Внучка не знала, что такое горе. Оно представлялось ей какой-то вредной теткой, с большой сумкой и веником под мышкой. Детство спасалось от горя воображением, не понимая – визит его не за горами. Встреча назначена каждому.

Жизнь потом дала много поводов вспомнить случай. А сейчас Елена была уверена – тогда, в детстве, провидение явило ей пример великой силы слова. Простого слова, освятившего место, где маленькая девочка встала на защиту своего отца и заслонила детской рукой от оскала зла тысячи чужих. Ей хотелось верить, что слова те и сейчас не были стерты, кричали, помогали и несли.

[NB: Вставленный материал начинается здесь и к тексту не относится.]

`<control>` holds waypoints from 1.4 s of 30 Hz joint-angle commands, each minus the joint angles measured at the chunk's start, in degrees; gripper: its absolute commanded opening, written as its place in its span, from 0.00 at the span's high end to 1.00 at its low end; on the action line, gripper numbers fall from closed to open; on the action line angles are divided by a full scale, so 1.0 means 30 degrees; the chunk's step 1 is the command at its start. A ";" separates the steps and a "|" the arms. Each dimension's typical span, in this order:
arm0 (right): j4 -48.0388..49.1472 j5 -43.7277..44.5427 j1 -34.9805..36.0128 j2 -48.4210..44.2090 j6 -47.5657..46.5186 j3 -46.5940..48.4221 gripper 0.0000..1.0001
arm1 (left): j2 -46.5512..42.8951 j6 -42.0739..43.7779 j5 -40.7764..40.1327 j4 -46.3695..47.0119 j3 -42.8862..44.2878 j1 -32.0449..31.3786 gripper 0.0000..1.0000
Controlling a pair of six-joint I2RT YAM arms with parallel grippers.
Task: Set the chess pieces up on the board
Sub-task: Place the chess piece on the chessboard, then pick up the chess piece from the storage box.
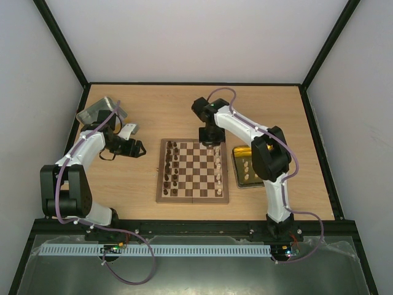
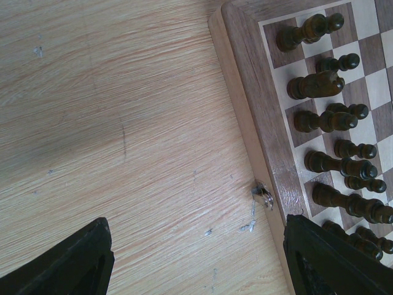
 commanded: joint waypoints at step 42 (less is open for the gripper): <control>0.3583 0.0172 -0.5923 -0.7815 0.0584 -1.2352 0.81 | -0.0096 -0.0273 -0.0117 -0.0011 -0.0209 -0.0331 0.24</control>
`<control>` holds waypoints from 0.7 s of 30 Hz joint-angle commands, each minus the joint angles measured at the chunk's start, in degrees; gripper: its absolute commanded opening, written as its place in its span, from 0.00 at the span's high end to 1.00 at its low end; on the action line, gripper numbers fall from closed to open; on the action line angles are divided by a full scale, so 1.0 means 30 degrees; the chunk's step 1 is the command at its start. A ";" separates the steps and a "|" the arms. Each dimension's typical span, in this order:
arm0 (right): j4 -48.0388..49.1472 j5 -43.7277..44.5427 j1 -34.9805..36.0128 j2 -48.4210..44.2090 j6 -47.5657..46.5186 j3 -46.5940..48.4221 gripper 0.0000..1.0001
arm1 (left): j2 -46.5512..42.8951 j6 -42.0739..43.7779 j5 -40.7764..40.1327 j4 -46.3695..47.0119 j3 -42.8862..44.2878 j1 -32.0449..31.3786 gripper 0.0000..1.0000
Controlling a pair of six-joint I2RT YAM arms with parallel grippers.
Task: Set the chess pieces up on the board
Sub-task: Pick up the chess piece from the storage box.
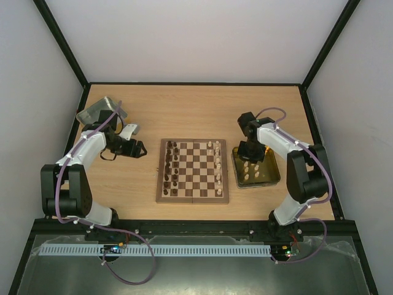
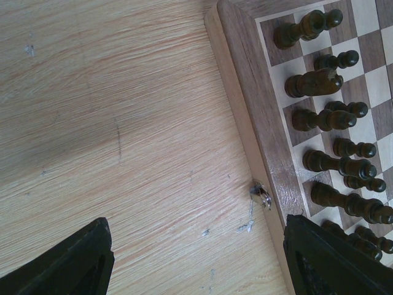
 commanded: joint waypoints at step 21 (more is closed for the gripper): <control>0.1377 -0.0063 -0.0461 0.1589 -0.0586 -0.0637 0.85 | -0.0088 -0.0142 -0.0095 0.0004 -0.0201 -0.0076 0.24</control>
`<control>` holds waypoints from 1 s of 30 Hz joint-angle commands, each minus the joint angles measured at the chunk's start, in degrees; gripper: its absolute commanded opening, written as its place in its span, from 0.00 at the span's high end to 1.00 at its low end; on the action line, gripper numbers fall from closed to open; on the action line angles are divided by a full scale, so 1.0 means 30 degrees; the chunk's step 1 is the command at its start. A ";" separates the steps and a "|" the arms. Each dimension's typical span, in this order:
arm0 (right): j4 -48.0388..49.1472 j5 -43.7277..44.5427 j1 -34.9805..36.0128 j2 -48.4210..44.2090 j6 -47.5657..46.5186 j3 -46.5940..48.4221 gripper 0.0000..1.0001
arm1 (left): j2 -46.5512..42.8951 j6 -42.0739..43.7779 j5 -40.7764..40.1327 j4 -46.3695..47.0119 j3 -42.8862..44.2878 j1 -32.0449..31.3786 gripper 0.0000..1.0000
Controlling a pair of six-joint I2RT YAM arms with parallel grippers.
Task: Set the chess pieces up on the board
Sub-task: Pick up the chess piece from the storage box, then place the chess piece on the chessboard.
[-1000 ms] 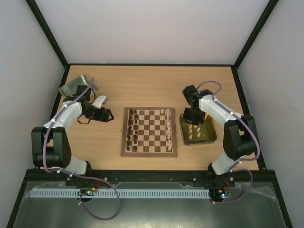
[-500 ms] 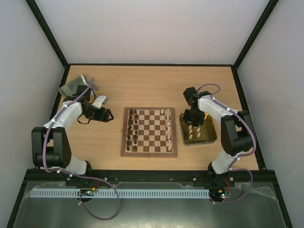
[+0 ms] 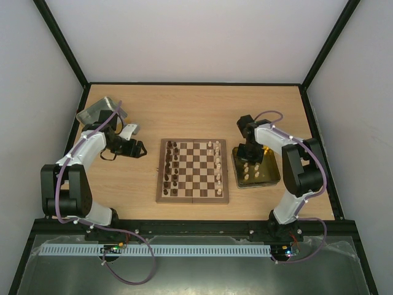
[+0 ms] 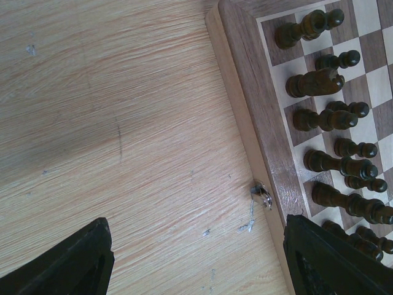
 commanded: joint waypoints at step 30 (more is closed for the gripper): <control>-0.5415 0.0373 0.5258 0.0128 0.2618 0.9105 0.91 | -0.0231 -0.0098 0.0132 0.0003 -0.0225 -0.0076 0.24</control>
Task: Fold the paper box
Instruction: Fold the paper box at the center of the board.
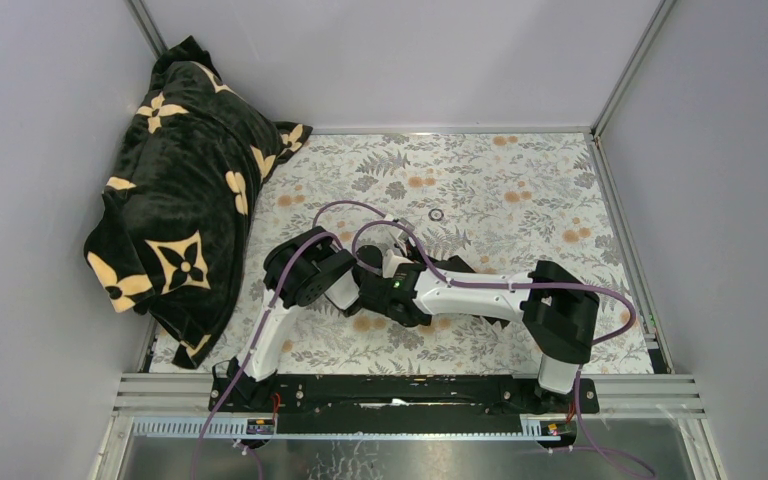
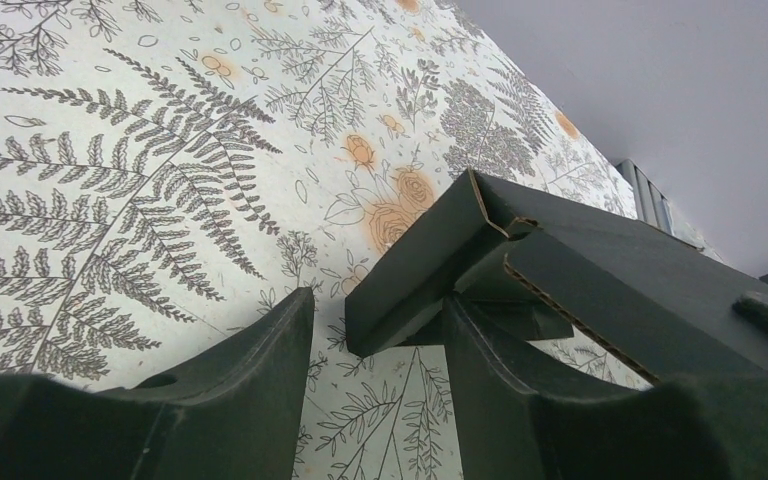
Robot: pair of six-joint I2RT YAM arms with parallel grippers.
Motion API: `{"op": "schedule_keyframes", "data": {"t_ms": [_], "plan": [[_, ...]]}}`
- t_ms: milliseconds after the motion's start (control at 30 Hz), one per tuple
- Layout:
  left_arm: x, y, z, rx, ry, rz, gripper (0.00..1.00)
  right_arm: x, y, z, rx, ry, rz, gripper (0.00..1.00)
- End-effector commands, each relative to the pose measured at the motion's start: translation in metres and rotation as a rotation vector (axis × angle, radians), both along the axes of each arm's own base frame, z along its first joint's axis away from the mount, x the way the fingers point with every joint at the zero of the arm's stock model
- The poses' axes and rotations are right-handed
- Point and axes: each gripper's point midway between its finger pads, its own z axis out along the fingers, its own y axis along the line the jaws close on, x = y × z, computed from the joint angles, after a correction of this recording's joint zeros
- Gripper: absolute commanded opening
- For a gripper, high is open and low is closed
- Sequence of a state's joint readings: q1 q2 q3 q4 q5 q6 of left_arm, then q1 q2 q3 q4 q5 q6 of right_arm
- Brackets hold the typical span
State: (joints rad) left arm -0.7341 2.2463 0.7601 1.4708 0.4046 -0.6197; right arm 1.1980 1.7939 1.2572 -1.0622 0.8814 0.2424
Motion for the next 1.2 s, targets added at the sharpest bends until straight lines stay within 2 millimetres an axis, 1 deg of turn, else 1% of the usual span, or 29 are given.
{"op": "schedule_keyframes", "data": {"t_ms": [0, 333, 533, 833, 1000, 1167], "plan": [[0.011, -0.008, 0.028, -0.036, -0.112, 0.105, 0.56, -0.018, 0.039, -0.026, 0.216, 0.113, -0.007, 0.00], [0.010, -0.015, 0.032, -0.053, -0.122, 0.089, 0.56, -0.020, 0.041, -0.029, 0.227, 0.134, 0.001, 0.00], [0.012, -0.024, 0.033, -0.061, -0.129, 0.064, 0.56, -0.020, 0.039, -0.031, 0.211, 0.138, 0.006, 0.00], [0.018, -0.035, 0.036, -0.071, -0.139, 0.047, 0.56, -0.020, 0.035, -0.043, 0.167, 0.148, 0.011, 0.00], [0.019, -0.041, 0.034, -0.070, -0.139, 0.028, 0.56, -0.023, 0.036, -0.051, 0.179, 0.186, 0.014, 0.00], [0.020, -0.046, 0.037, -0.082, -0.140, 0.007, 0.56, -0.020, 0.034, -0.052, 0.208, 0.225, 0.004, 0.00]]}}
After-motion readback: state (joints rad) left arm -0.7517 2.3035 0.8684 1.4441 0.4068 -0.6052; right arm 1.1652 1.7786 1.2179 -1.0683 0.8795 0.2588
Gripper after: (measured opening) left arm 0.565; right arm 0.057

– Их писала девочка из прошлого, – Слепой читал мысли.

– Из какого?

– Ты хотела спросить: из чьего? Из твоего прошлого. Когда карета двигалась по улицам старой Москвы, такая же девочка сидела на финальном матче по регби и ждала… с грустными глазами. Тебе не знакомы глаза детей.

Лена вскинула брови, но тут же опустила.

– Они еще не могут понять, не могут распознать гибель, принимая ее за образы «взрослой» жизни, за норму. Но вот, однажды, кто-то рядом меняется… и пелена обмана исчезает – ваш сын, дочь видят уже «другие» глаза отца, матери, людей. Постигают обман. Душа ребенка и первый рубец. Несовместимые вещи слиты. Доброта искривлена. А тепло рук становится лишь памятью. Как бы те не обнимали. Душу не пленили еще новые «заповеди» – лишь коснулись. Но крик от боли – уже на весь мир. На той самой стенке.